◆ **What to do**:
Starting at the line holding "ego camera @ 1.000" and finishing at the line holding "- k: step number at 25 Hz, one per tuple", transcribe the material exactly, keeping both ends but no pictures.
[Supplied material]
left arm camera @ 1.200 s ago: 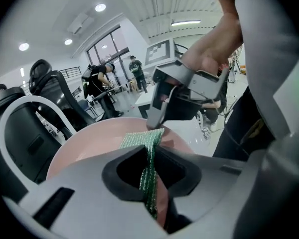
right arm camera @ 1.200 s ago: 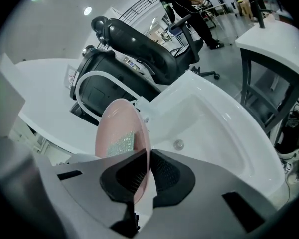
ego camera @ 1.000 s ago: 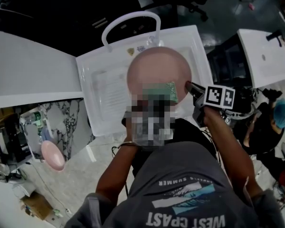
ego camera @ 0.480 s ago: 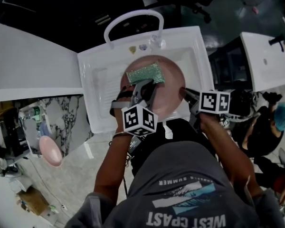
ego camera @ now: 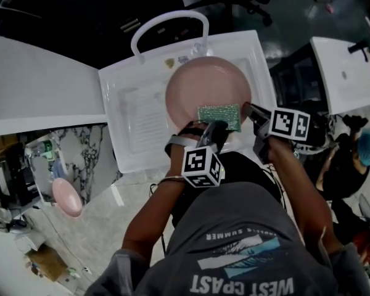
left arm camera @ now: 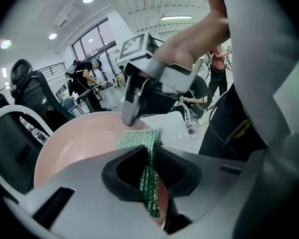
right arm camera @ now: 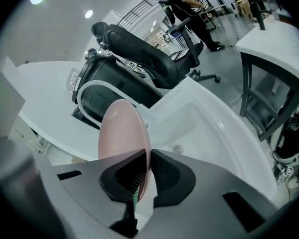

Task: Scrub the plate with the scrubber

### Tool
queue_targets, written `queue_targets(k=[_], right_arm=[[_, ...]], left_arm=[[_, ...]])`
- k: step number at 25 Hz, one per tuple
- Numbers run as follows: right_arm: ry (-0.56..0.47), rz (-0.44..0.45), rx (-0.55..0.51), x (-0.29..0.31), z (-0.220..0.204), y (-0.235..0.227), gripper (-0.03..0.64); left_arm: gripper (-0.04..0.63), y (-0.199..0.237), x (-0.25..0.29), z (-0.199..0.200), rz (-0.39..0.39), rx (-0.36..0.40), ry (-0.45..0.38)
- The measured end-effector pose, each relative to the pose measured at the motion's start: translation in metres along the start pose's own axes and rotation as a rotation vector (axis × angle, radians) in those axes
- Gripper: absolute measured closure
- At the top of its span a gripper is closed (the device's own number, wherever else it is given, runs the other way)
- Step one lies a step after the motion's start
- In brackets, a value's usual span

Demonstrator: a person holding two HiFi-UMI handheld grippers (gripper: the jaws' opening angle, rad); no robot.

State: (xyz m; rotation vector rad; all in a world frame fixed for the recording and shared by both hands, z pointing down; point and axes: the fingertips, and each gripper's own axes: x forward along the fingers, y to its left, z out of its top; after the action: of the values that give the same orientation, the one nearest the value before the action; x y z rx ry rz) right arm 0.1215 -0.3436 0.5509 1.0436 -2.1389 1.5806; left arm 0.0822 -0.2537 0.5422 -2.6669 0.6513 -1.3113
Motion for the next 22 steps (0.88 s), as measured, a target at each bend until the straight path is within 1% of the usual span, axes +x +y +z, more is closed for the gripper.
queue_targets(k=[4,7,12,14,16,19,22], right_arm=[[-0.013,-0.006,-0.014,-0.002,0.002,-0.003,0.571],[-0.009,-0.003,-0.013,-0.001,-0.004,-0.003,0.571],[0.029,0.009,-0.029,0.005,-0.016,0.003,0.569],[0.052,0.017,-0.038,0.008,-0.023,0.007,0.569],[0.078,0.028,-0.049,0.01,-0.033,0.014,0.568],[0.111,0.052,-0.045,0.013,-0.048,0.026,0.568],[0.101,0.068,-0.006,0.012,-0.05,0.03,0.563]], left_arm=[[0.54,-0.012,-0.009,-0.01,0.002,-0.029,0.015],[0.54,-0.009,-0.022,-0.031,0.035,-0.054,0.054],[0.54,0.03,-0.04,-0.065,0.154,-0.109,0.127],[0.54,0.05,-0.044,-0.071,0.203,-0.131,0.14],[0.54,0.068,-0.045,-0.069,0.235,-0.141,0.139],[0.54,0.083,-0.039,-0.059,0.241,-0.127,0.124],[0.538,0.077,-0.025,-0.045,0.185,-0.095,0.106]])
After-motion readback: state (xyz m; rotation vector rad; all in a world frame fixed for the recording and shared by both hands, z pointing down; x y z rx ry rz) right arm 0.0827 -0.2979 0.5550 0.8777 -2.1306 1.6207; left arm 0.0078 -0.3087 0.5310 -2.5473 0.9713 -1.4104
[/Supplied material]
◆ **Exercise result**:
ego camera @ 1.000 s ago: 
ego camera @ 0.480 s ago: 
ego camera @ now: 
left arm camera @ now: 
right arm camera @ now: 

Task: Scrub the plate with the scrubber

### Tool
queue_targets, written `queue_targets(k=[_], right_arm=[[_, ...]], left_arm=[[_, ...]])`
- k: step number at 25 Hz, one per tuple

This answer is finished.